Read time: 2 min

US Initial Jobless Claims Remain High

The level of initial jobless claims fell modestly in the April 4 week, but the current week’s total lifted the number of new claims filed over the last three weeks to 16.780 million, the Labor Department reported Thursday.

The level of initial claims fell by 261,000 to a still very high 6.606 million in the April 4 week, reflecting not only further layoffs, but also backlogged filings from the previous week.

With millions of workers overloading the system and federal government add-ons to state benefits, these numbers will continue to climb for a few more weeks.

The consensus forecast was for a 5.00 million level following an upward revised 6.867 million level in the previous week. Unadjusted claims rose by 187,538 in the current week.

The Labor Department again cited the virus impact on the data but did not specify which industries were the key drivers, suggesting the gains were widespread.

Backlogs and delayed filings added to gains in many states affected by COVID-19 shutdowns, particularly Georgia. Unadjusted filings in New York and California fell slightly from the previous week, but were still at extremely high levels.

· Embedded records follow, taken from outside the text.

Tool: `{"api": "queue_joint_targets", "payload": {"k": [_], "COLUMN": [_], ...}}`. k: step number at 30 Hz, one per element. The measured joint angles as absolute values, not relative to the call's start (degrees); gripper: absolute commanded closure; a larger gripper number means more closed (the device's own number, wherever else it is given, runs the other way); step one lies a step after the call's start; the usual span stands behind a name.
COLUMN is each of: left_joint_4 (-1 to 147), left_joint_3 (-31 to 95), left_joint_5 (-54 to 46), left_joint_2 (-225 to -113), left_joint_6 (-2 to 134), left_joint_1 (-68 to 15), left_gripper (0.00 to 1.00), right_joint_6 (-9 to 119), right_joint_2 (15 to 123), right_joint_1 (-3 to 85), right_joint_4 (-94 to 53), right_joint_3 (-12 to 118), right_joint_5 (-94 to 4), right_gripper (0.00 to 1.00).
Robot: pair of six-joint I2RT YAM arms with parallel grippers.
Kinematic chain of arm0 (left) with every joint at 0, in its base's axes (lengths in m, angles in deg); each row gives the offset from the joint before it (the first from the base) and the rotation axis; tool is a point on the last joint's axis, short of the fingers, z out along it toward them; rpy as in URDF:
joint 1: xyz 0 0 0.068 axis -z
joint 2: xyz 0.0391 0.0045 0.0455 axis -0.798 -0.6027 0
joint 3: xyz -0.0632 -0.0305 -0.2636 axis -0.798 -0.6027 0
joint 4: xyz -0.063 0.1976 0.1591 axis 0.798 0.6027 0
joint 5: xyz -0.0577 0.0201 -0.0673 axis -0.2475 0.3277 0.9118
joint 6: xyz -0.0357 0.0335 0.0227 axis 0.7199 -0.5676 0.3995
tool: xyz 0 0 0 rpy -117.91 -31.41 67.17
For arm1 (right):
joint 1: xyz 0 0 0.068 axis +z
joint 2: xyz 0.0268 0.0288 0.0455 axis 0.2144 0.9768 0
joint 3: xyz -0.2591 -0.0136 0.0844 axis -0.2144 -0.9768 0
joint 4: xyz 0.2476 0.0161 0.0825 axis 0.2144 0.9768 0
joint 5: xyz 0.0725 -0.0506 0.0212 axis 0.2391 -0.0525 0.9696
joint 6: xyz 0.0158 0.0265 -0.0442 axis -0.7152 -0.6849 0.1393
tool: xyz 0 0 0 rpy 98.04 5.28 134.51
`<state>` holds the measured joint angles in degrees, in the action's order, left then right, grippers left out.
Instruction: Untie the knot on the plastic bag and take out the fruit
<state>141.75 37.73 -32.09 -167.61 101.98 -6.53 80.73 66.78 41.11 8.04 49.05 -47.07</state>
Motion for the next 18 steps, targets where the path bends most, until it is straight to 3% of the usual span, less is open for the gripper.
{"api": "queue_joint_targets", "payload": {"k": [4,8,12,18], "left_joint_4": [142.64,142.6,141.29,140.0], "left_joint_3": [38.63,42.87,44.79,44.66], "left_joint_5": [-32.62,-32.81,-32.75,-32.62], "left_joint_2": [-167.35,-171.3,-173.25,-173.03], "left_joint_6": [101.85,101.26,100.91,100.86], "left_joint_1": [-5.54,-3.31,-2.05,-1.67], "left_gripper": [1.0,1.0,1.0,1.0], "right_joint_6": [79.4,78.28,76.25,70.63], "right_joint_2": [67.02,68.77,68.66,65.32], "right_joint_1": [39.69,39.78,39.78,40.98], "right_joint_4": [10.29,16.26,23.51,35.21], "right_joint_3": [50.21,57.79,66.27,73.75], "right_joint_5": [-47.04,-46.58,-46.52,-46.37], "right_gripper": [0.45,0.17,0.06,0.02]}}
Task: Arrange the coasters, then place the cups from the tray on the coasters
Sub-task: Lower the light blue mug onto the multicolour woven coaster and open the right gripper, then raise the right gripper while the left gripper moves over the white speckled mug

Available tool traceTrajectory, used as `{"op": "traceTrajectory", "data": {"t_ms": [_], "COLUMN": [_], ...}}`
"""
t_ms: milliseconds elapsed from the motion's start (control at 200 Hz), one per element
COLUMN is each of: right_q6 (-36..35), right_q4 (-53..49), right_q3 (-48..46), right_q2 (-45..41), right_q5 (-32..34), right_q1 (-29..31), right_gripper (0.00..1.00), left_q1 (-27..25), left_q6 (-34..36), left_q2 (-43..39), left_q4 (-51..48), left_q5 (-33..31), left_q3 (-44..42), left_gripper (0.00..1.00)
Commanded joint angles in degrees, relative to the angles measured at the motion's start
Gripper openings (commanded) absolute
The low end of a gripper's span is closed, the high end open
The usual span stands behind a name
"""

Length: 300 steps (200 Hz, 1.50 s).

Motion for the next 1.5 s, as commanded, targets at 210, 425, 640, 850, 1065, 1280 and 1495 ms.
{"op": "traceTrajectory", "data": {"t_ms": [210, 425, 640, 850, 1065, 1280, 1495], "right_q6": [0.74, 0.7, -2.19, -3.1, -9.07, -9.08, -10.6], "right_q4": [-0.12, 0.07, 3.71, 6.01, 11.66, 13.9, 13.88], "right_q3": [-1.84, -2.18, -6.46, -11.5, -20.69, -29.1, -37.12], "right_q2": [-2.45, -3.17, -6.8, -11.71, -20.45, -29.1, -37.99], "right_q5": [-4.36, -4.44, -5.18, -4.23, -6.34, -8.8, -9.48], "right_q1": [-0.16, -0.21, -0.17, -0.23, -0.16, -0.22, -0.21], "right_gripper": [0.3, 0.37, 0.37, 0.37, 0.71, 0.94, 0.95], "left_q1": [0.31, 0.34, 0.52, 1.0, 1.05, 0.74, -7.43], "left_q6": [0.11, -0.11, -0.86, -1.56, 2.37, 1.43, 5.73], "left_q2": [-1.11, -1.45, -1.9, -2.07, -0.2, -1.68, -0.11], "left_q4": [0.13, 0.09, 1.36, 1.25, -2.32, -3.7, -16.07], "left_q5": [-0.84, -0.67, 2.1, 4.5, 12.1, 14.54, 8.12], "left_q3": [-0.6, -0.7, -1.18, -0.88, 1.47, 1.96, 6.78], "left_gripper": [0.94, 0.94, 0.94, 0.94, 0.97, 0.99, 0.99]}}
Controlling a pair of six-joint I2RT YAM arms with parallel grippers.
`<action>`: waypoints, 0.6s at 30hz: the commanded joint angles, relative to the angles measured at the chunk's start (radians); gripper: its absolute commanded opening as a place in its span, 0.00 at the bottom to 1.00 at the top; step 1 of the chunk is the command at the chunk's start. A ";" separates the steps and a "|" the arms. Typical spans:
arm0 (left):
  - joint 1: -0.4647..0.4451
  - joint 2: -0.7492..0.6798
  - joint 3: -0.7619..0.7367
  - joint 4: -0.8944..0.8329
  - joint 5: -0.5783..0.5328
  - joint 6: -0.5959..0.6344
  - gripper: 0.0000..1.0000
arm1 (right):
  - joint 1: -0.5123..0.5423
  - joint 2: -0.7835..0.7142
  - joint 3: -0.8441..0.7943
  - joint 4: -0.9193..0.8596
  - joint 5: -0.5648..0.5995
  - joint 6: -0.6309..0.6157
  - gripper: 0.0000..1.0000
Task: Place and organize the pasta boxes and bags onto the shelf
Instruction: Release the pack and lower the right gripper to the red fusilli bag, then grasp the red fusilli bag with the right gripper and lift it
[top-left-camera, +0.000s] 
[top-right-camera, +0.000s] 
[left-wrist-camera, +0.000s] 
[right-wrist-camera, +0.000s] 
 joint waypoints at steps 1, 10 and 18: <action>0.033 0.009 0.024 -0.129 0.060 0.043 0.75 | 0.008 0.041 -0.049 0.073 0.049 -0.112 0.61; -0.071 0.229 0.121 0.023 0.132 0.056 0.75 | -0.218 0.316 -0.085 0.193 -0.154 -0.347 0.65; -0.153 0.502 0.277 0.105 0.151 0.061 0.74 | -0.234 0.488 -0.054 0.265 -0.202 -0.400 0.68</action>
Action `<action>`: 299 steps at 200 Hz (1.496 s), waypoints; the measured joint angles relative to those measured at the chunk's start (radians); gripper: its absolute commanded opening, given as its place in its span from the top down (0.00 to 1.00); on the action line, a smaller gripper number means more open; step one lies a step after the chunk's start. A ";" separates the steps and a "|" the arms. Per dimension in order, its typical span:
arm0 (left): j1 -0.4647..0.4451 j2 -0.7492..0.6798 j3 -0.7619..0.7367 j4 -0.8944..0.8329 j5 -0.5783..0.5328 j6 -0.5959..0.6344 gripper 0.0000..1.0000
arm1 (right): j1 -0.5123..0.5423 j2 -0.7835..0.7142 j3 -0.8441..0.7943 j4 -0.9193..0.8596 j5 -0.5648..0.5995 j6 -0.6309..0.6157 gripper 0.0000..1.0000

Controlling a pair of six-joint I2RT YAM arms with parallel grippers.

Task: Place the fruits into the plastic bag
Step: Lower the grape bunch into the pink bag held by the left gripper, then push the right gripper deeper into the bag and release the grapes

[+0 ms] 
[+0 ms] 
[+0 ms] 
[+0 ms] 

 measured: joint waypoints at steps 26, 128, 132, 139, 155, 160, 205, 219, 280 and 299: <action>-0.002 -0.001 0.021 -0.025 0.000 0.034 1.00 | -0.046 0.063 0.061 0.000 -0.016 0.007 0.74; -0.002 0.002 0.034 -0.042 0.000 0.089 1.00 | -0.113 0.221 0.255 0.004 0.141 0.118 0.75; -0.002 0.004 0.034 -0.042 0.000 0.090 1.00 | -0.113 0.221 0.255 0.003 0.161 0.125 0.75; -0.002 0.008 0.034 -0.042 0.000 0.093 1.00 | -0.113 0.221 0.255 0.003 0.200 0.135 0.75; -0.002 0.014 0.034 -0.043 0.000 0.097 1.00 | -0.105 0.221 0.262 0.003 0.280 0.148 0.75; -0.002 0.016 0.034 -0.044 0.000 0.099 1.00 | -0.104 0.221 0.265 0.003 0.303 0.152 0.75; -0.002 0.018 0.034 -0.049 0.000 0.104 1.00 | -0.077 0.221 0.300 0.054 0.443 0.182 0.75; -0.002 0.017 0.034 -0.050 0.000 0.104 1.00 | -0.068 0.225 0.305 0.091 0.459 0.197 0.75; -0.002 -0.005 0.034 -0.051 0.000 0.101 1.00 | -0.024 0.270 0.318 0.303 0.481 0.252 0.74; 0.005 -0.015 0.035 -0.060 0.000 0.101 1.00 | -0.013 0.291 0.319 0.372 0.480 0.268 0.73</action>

Continuing claims, the total number of people currently receiving benefits, rose by 4.396 million to a record 7.455 million in the March 28 week.

Even when the pace of new initial claims slows, the level of those receiving benefits, will be elevated for several months. Some workers will return to their old jobs, while others may need to find new ones, lengthening their time on benefits.

Also released Thursday morning, the final demand Producer Price Index fell by 0.2% in March, compared with an expectation for a 0.3% decline. The BLS said the pricing date for PPI was March 10, making it largely irrelevant in measuring virus impact and that response rates for the survey were within normal parameters.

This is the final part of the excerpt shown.